INFORMATION PROVIDED:
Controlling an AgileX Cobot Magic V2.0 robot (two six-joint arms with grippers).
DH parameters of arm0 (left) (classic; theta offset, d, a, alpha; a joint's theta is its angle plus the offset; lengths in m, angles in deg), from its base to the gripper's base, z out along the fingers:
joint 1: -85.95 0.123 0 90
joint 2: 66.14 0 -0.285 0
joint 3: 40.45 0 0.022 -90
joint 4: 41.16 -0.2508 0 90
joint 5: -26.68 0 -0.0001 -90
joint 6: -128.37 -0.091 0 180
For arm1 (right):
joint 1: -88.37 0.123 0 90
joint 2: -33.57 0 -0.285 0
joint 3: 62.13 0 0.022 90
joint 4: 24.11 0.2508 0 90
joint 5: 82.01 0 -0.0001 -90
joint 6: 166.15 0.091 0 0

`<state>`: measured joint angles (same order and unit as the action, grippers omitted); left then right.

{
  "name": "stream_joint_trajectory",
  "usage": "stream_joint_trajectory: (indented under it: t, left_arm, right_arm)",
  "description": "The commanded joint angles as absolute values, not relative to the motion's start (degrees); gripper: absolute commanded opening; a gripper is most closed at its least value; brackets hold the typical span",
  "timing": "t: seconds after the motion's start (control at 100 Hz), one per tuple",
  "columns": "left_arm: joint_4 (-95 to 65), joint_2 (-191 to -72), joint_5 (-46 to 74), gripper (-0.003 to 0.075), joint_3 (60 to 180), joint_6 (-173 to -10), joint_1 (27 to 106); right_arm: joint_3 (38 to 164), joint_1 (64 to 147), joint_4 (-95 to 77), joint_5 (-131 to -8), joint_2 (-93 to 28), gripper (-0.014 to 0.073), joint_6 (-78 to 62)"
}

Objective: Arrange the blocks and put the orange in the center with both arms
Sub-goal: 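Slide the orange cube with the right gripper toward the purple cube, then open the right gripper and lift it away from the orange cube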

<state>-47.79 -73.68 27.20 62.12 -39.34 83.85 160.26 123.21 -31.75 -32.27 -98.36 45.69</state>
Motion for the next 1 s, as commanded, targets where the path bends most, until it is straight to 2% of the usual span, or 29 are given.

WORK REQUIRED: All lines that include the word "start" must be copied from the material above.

RESPONSE FOR THIS EXERCISE:
  "description": "The commanded joint angles as absolute values, not relative to the motion's start (degrees); gripper: absolute commanded opening; a gripper is most closed at its least value; brackets hold the typical span",
  "timing": "t: seconds after the motion's start (control at 100 Hz), one per tuple",

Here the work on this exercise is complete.